Recipient Organization
DIACHEMIX CORPORATION
683 E. CENTER ST., UNIT H
GRAYSLAKE,IL 60030
Performing Department
(N/A)
Non Technical Summary
Fumonisin, Aflatoxin, and DON Vomitoxin are mycotoxins produced by mold and fungus and found in seeds and grain products. Grain mycotoxins affect human health, animal health, and commodity value. Fluorescence Polarization (FPA) diagnostic technology provides an efficient way for grain producers and processors to check mycotoxin levels prior to shipment or final food processing. Diachemix uses FPA technology since it is quicker and easier to perform than other diagnostic technologies. FPA tests are performed in minutes, and require fewer steps, procedures, and materials than other methods. FPA uses a homogeneous format with none of the incubation or washing steps of heterogeneous diagnostic technologies. FPA is a quantitative assay performed in a field setting or in a central reference laboratory. Advanced lab technician skills are not necessary for FPA technology. FPA diagnostic technology has long been used in the human clinical market where it has proven to be both
safe and effective. This project advances the development of FPA for mycotoxin detection (including Fumonisins, Aflatoxins, and Don vomitoxins) in grains and other grain products. FPA technology allows more efficient testing for mycotoxin levels by grain producers and processors. FPA detection tests are rapid (usually performed in minutes), easy to perform, and less expensive to perform than other detection technologies. FPA is a quanitative technology that can be performed either in the field, at the grain processing facility or central reference laboratory.
Animal Health Component
100%
Research Effort Categories
Basic
(N/A)
Applied
100%
Developmental
(N/A)
Goals / Objectives
Diachemix LLC SBIR Phase II objectives are: (1) To develop, optimize and validate fluorescence polarization assays (FPAs) for the determination of Fumonisins, Aflatoxins, and DON Vomitoxins; (2) To modify FPA instrumentation software to obtain the concentration values (ppm or ppb) directly from a standard curve of polarization values without exporting the data to an external program; (3) To develop relatively large quanitites of antibodies and mycotoxin-fluorophores (tracers) for further analyisis with the same batch of antibodies and tracers; (4) To deliver a cost effective, simple, field portable and rapid quantititive test for these grain mycotoxins; and (5) To transfer the technology to industry for routine analysis of these mycotoxins.
Project Methods
There are five main components to the Diachemix research and development plan leading to commercialization of Fluorescence Polariztion products for grain mycotoxin detection: (1) Antibody and Mycotoxin-fluorophore (tracer) Development for the Three Tests: Diachemix scientific staff will use existing antibody stocks to further test and validate each antibody with numerous toxin samples for each of the three mycotoxins studied.

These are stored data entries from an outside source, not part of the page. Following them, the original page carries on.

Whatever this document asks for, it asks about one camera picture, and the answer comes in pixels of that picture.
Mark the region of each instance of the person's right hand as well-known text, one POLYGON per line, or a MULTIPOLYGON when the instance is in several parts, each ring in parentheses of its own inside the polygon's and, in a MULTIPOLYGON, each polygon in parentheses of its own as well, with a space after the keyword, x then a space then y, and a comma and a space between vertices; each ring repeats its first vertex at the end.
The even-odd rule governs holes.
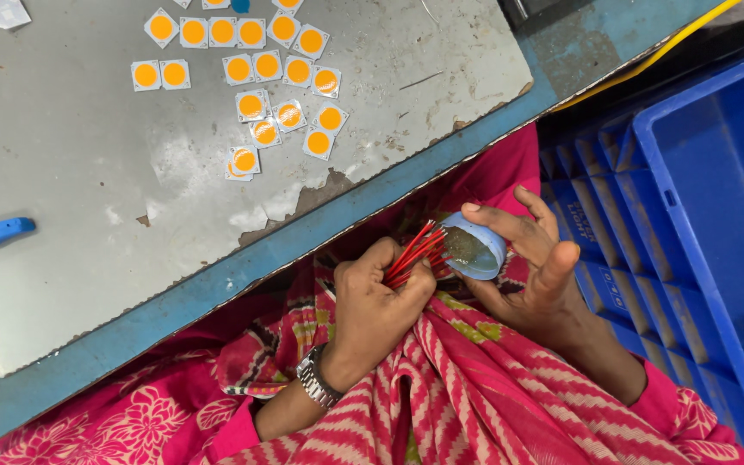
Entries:
POLYGON ((521 185, 513 194, 535 222, 475 204, 464 204, 461 213, 471 223, 489 227, 511 241, 516 252, 527 259, 530 275, 526 290, 501 294, 491 281, 461 277, 495 319, 544 347, 567 350, 584 341, 584 323, 592 316, 573 273, 579 246, 559 242, 555 216, 541 198, 521 185))

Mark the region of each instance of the yellow cable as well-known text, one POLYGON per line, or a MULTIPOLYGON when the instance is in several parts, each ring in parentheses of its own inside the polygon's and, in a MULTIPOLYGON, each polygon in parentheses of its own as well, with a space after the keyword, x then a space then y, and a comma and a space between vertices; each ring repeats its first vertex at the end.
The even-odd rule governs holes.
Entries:
POLYGON ((648 67, 656 63, 656 61, 658 61, 659 58, 662 58, 663 56, 665 56, 665 54, 668 53, 670 49, 676 47, 685 37, 690 36, 691 34, 694 33, 694 31, 704 26, 705 24, 709 23, 713 18, 723 14, 731 6, 734 6, 741 1, 742 0, 725 0, 725 2, 720 3, 713 10, 707 12, 703 16, 700 16, 699 19, 697 19, 696 21, 690 23, 688 26, 686 26, 686 28, 680 31, 679 34, 671 37, 671 39, 668 40, 668 42, 664 46, 656 50, 656 52, 650 58, 642 61, 636 68, 631 69, 630 71, 626 72, 625 74, 622 74, 616 79, 610 79, 609 81, 601 85, 598 85, 591 90, 587 90, 586 92, 582 93, 580 96, 574 98, 573 100, 569 100, 563 103, 562 105, 559 105, 553 111, 558 112, 568 107, 572 107, 576 103, 581 102, 585 99, 589 99, 590 97, 593 97, 595 94, 602 92, 603 90, 610 89, 611 87, 614 87, 616 84, 621 84, 625 82, 627 79, 631 79, 632 77, 639 75, 642 71, 644 71, 645 69, 648 69, 648 67))

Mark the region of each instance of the black object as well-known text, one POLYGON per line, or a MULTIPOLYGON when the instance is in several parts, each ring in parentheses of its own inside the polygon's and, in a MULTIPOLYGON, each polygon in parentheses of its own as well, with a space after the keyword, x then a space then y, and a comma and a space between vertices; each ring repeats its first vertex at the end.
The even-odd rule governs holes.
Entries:
POLYGON ((532 16, 561 0, 499 0, 502 10, 507 15, 510 26, 517 29, 532 16))

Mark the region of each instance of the bundle of red wires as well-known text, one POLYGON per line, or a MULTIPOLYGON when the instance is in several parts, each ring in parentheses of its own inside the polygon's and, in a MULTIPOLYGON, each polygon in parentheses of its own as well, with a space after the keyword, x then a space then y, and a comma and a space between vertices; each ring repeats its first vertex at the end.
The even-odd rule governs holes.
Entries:
POLYGON ((432 231, 434 227, 434 221, 427 222, 418 235, 409 242, 407 248, 403 249, 401 257, 398 257, 398 260, 384 273, 385 286, 390 289, 398 289, 398 287, 406 284, 412 266, 422 258, 429 260, 433 272, 442 263, 452 258, 451 255, 441 256, 446 251, 444 246, 446 232, 440 228, 432 231))

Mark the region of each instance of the yellow phosphor circle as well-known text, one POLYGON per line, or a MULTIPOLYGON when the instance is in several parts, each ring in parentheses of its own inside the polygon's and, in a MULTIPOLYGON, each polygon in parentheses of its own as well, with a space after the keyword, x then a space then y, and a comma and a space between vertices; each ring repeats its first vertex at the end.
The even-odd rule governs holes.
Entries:
POLYGON ((295 22, 288 16, 278 16, 271 25, 274 36, 281 40, 289 40, 295 34, 295 22))
POLYGON ((300 84, 309 79, 309 64, 302 59, 295 59, 288 64, 286 74, 292 82, 300 84))
POLYGON ((263 110, 263 102, 254 95, 246 95, 240 99, 240 112, 246 118, 257 118, 263 110))
POLYGON ((300 122, 300 110, 291 103, 280 107, 277 113, 277 119, 285 127, 295 127, 300 122))
POLYGON ((174 25, 165 16, 155 16, 150 24, 151 35, 159 40, 168 39, 174 32, 174 25))
POLYGON ((234 26, 227 19, 218 19, 212 24, 212 39, 218 44, 227 44, 234 38, 234 26))
POLYGON ((177 63, 169 63, 163 69, 163 79, 169 85, 177 86, 185 82, 185 68, 177 63))
POLYGON ((236 178, 242 178, 242 177, 248 175, 248 174, 237 174, 237 173, 235 173, 234 170, 232 169, 232 161, 231 160, 228 162, 228 173, 231 174, 232 176, 236 177, 236 178))
POLYGON ((329 136, 322 132, 315 131, 309 135, 309 140, 306 144, 312 153, 322 155, 329 150, 329 136))
POLYGON ((277 131, 270 122, 261 121, 254 126, 254 139, 264 146, 273 143, 276 136, 277 131))
POLYGON ((198 44, 206 38, 206 30, 199 21, 188 21, 183 24, 183 38, 189 44, 198 44))
POLYGON ((323 109, 318 119, 320 120, 321 127, 323 129, 334 131, 341 125, 343 116, 341 115, 341 112, 337 111, 336 109, 332 107, 326 107, 323 109))
POLYGON ((249 77, 249 62, 243 58, 234 58, 228 62, 226 72, 232 80, 240 82, 249 77))
POLYGON ((234 154, 234 166, 240 171, 250 171, 256 162, 249 149, 238 149, 234 154))
POLYGON ((150 87, 157 82, 157 70, 148 64, 139 65, 134 69, 134 80, 142 87, 150 87))
POLYGON ((253 46, 260 42, 260 38, 263 37, 263 28, 257 21, 248 21, 240 26, 240 40, 245 44, 253 46))
POLYGON ((315 75, 315 87, 321 93, 333 92, 337 88, 337 76, 328 69, 321 69, 315 75))
POLYGON ((257 59, 254 68, 257 69, 257 74, 264 78, 270 78, 277 74, 278 69, 280 69, 280 62, 277 60, 276 56, 267 53, 261 55, 260 58, 257 59))
POLYGON ((309 29, 300 35, 300 46, 306 53, 317 53, 323 47, 323 37, 320 32, 309 29))

Selected antibodies will be developed in further bulk amounts from their cell lines as part of a CRADA with Dr. Chris Maragos of the USDA-ARS-NCAUR in Peoria, Illinois. Quality control methods will validate the scaling-up of manufactured antibodies. (2) New Antibody Development and Testing for Fumonisin: Diachemix scientific staff, along with Dr. Maragos (USDA-ARS-NCAUR)and scientific staff of the University of Illinois Immunology Resource Center will evaluate results of new monoclonal antibody candidates suggested by SBIR reviewers. These
antibody candidates were developed using immunization, fusions, cloning and antibody production methods. (3) Synthesis and Study of Fumonisin-Conjugate (Tracer) Using Carboxylic Acid Route: New antibody-tracer combinations will be tested using the FP technology format. New fumonisin-fluorophore (tracer) will be synthesized, purified, and tested. Performance will be compared to other previously developed tracers for improved performance. (4) Instrument and Software Work will be performed to improve the portability of the instrument and to improve the software function so that it incorporates standard curves. Currently, an external computer and program is necessary to convert the raw FP score to a parts per million or parts per billion standard curve scores. By integrating this conversion software in the Diachemix FP instrument, the need for peripheral equipment and the added time for processing is eliminated. These developments increase the portability of the equipment while lessening
equipment expense and operation time. (5) FPA Testing of Fumonsins, Aflatoxins and DON: A Comparison with HPLC: Through a collaboration among the staff of Diachemix and Trilogy Analytical Laoratories (Union, Missouri), side by side FPA and HPLC testing will be performed. GIPSA design criteria and test performance specifications will be used as the separate Fumonisin, Aflatoxin, and DON Vomitoxin candidate tracers are examined for their performance. As a result of these five stages, Diachemix expects to further optimize and finalize current development work leading to commercially available FP assays that can be used efficiently for grain mycotoxin detection by both producers and processors, either in the field at an elevator or at a central processing station. FPA grain mycotoxin testing is expected to improve the quality of human food and animal feed while improving the commodity value.